Between 2009 and 2011, these defensive players threw cash into a bounty pool, an act that violates NFL rules. Williams stood at the center of the program which offered players $1,500 to knock an opponent out of the game, and $1,000 if an adversary was "carted-off." During playoff games the reward doubled or sometimes tripled. The objective was to target the best players on opposing teams and take them out of the game.
Williams coached the Redskins from 2004-2007 but the league chose not to investigate whether he ran a bounty program while in Washington.
All of the principals involved, Williams, Payton and Loomis, apologized for their actions.

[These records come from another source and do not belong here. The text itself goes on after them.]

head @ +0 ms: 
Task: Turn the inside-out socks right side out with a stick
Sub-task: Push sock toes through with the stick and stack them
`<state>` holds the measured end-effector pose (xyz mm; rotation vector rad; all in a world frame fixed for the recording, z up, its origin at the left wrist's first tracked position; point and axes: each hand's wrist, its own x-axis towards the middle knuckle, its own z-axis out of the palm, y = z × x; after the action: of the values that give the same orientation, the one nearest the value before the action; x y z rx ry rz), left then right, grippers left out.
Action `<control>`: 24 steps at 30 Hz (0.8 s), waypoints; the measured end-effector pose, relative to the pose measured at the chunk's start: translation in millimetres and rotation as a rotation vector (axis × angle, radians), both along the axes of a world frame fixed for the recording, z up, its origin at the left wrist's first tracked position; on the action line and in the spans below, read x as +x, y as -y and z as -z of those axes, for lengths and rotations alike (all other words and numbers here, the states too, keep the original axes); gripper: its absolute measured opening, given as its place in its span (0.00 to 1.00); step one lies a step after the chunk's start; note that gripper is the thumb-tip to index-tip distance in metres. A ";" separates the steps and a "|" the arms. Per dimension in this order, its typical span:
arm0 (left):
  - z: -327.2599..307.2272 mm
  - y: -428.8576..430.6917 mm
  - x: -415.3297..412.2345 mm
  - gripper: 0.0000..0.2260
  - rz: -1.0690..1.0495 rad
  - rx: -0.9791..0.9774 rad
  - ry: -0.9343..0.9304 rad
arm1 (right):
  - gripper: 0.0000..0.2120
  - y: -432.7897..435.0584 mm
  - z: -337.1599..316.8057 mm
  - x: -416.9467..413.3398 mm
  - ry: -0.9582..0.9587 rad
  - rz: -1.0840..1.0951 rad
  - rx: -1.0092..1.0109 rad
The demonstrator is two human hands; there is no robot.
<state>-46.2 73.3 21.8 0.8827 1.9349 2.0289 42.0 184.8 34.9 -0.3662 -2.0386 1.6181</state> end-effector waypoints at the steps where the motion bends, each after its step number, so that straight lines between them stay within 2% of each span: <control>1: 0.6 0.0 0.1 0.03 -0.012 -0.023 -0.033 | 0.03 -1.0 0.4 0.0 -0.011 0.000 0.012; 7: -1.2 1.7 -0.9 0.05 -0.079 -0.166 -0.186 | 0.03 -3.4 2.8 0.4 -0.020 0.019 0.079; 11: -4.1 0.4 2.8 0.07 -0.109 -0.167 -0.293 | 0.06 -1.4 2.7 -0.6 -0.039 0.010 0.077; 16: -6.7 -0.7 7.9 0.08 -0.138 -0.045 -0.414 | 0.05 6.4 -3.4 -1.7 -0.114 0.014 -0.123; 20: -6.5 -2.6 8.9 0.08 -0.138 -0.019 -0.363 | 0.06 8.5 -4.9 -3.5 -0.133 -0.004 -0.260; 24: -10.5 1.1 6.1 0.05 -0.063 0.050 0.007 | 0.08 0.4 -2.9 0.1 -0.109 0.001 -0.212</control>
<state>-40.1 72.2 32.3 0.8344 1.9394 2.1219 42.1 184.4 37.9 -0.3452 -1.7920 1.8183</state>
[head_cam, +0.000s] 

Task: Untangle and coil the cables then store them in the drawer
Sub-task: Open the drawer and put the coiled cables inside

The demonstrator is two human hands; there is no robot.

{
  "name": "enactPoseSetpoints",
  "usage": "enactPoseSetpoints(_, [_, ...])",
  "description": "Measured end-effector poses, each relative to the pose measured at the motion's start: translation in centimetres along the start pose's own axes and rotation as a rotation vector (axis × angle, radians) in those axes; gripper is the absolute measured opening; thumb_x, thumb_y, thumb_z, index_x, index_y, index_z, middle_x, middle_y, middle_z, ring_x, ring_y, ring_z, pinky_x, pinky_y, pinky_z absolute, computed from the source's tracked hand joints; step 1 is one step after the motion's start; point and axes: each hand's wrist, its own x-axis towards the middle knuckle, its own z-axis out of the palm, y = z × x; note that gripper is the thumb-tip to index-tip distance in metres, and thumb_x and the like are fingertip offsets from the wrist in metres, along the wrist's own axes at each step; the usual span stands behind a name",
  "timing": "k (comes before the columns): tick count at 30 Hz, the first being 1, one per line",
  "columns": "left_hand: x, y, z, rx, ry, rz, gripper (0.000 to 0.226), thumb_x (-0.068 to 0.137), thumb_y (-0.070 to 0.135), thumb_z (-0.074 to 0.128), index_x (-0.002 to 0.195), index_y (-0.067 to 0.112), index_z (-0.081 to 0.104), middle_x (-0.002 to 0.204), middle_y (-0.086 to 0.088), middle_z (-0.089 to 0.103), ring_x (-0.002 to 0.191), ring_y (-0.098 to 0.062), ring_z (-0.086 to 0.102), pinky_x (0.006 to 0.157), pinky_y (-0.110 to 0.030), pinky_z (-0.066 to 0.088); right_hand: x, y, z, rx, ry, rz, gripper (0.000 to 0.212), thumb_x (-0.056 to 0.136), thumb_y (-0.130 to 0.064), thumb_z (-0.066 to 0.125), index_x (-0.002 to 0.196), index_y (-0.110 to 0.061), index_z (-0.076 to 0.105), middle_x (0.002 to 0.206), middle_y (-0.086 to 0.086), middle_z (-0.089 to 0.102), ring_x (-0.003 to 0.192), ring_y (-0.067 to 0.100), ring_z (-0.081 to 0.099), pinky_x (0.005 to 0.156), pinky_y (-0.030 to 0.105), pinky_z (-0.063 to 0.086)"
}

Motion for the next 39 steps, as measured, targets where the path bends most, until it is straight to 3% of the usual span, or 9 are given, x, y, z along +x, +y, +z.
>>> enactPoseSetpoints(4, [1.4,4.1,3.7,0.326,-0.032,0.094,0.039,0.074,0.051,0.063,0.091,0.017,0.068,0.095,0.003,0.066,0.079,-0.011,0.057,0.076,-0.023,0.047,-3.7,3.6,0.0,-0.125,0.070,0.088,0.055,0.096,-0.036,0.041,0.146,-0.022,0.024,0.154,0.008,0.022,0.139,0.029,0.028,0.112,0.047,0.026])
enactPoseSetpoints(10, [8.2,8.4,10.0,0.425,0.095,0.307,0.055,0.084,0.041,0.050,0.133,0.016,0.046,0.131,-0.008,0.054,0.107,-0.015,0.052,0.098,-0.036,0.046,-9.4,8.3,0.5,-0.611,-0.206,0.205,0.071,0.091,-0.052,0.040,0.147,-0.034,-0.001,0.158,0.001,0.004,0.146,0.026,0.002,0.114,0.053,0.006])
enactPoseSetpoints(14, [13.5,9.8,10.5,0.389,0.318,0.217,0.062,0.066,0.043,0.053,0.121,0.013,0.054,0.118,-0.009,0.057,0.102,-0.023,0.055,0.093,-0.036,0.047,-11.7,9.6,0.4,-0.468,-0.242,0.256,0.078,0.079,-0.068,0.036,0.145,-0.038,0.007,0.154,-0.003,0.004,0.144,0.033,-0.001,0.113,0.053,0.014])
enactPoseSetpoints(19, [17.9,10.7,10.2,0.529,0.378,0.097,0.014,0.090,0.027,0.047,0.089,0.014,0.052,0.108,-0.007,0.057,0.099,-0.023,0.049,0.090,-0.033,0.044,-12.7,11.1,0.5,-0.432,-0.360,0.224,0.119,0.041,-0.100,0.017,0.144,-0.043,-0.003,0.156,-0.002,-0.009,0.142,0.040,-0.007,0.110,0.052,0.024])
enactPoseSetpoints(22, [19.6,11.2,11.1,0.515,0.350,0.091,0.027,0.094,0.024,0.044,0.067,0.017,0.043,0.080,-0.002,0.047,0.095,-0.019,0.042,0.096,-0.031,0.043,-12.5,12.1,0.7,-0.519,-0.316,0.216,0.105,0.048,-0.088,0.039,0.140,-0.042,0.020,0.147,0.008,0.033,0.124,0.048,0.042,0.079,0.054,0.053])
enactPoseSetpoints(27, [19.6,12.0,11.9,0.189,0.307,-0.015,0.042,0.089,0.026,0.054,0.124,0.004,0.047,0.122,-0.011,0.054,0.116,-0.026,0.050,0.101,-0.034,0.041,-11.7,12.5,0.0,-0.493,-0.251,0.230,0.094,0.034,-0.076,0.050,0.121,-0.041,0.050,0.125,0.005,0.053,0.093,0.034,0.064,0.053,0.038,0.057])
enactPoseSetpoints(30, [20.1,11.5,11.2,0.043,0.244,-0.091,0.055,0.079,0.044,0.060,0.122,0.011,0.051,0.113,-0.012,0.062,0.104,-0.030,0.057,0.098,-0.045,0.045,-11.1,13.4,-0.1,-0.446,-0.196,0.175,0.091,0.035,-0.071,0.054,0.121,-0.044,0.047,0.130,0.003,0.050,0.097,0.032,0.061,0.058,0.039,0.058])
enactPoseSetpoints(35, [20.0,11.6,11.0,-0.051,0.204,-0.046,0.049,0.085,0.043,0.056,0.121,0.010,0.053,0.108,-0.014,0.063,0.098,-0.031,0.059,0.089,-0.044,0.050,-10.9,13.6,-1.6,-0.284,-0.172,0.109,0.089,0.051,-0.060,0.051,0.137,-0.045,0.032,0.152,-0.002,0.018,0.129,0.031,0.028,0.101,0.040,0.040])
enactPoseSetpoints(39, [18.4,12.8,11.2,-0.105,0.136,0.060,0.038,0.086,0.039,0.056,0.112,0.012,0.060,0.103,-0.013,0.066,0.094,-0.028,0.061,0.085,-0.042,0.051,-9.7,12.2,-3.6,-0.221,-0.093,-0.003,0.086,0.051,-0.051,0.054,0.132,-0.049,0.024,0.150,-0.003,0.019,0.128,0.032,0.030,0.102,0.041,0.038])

But even I was surprised by the severity of the punishment. I figured Williams would be taken to the woodshed but didn't think Payton would miss more than six or seven games. But given what the program was designed to do, the punishment is more than appropriate.
Goodell said after the sanctions were announced that the reason for the heavy hand was because Payton and company lied about their involvement. Payton reportedly told his assistants to make sure their stories meshed when NFL officials interviewed them.
Of course, there has been intense debate between NFL players past and present, sports gurus and fans about whether the money was bounty or bonus. Seems to me that if a coach chose to reward players for great or game-changing plays that would fall squarely into the bonus category. But to intentionally seek to harm fellow players for what amounts to a pittance compared to what most players make, that is a bounty.
To the relentlessly competitive players, the money served as added incentive to a population weaned on competition in an environment where testosterone rules.
Williams is known for producing aggressive, physical players as critical parts of hard-nosed defenses and he seemed to thrive on dismantling opposing receiving corps. That is his job.